Donald Trump – osserva Giuseppe Sarcina sul Corriere della Sera – confida nella stessa tattica che ha usato il 28 febbraio scorso con Volodymyr Zelensky: «Non hai le carte per fare il duro», puoi solo accettare le mie scelte. Ci sta provando con quel che resta del vertice di Hamas e con Benjamin Netanyahu. Il presidente americano pensa di poter imporre a tutti la sua soluzione, questa volta condensata nel «piano di 20 punti» per riportare «la pace duratura» nel Medio Oriente.
Ai terroristi, Trump chiede una resa senza condizioni, in cambio di un salvacondotto; se non ci stanno, «verranno annientati». A Netanyahu offre l’occasione per mettere fine alla pagina più vergognosa mai scritta da un governo di Israele. Forse già oggi arriveranno i primi segnali da Sharm el-Sheikh, dove riprenderanno i negoziati indiretti tra le parti, con la mediazione di Egitto, Qatar e la supervisione di una delegazione Usa.
In queste ore, i diplomatici europei sono in contatto con i colleghi americani e degli otto Stati arabi e/o musulmani che hanno contribuito alla stesura della «formula Trump» (Egitto, Qatar, Arabia Saudita, Emirati Arabi, Giordania, Turchia, Indonesia e Pakistan). Negli ambienti diplomatici, è opinione diffusa che le trattative saranno più complicate di quanto sembri immaginare Trump. Sia Hamas che il governo israeliano hanno dato un assenso di massima allo schema, ma ci sono aspetti chiave da chiarire.

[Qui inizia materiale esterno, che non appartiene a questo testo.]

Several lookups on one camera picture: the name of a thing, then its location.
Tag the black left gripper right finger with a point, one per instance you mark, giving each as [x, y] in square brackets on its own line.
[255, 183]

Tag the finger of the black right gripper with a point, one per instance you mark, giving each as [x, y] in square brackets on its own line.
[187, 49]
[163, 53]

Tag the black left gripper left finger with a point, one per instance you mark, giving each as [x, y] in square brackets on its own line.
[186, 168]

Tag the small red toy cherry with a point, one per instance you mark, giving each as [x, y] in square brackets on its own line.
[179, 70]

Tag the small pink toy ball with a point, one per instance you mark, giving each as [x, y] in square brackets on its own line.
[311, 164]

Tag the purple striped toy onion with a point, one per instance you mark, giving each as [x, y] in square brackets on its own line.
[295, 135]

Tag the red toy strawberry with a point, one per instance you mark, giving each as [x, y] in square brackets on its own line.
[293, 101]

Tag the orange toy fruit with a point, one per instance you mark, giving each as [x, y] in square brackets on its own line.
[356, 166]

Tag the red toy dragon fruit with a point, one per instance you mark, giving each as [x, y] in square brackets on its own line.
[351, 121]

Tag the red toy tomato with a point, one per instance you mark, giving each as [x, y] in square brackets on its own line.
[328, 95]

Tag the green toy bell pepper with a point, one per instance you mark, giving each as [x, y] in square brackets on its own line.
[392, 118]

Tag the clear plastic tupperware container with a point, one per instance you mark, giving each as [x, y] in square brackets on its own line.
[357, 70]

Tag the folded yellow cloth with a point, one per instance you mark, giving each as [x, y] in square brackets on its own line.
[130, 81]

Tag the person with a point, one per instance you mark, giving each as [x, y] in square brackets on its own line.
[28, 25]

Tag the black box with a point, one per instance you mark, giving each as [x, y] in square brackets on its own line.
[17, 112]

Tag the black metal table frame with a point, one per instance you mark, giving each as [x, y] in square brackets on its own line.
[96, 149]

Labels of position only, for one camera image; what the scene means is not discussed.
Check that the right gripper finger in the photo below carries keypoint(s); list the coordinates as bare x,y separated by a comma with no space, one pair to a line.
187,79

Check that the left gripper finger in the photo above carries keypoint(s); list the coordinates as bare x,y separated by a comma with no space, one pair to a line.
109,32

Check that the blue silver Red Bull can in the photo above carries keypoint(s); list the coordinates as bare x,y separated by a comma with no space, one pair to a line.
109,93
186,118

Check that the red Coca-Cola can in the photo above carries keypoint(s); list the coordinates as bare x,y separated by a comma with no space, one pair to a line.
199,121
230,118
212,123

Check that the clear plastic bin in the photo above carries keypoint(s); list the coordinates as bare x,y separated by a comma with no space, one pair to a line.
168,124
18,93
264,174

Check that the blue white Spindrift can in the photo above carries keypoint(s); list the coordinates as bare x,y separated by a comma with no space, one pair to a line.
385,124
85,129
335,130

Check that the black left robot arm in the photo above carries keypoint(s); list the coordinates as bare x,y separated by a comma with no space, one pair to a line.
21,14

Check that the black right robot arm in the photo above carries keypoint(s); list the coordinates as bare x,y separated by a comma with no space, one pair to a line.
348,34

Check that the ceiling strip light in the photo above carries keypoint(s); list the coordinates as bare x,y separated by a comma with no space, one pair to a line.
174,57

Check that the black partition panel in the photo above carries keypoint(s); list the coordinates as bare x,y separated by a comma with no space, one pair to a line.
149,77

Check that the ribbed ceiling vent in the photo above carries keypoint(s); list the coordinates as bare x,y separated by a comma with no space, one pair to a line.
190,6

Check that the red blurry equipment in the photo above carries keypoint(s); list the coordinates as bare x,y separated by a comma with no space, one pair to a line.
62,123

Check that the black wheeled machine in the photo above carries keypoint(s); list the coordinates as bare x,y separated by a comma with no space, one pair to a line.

Il problema, allora, è capire se Trump sarà davvero in grado di portare a termine il negoziato, cominciando dal passaggio più urgente: la liberazione dei 20-22 ostaggi israeliani ancora nelle mani di Hamas. Lo scetticismo è comprensibile. Però oggi praticamente tutti i leader europei, con o più o meno entusiasmo, appoggiano il tentativo trumpiano. Per un motivo molto semplice: non ci sono alternative, non ci sono altri sentieri che possano condurre almeno alla fine dei massacri.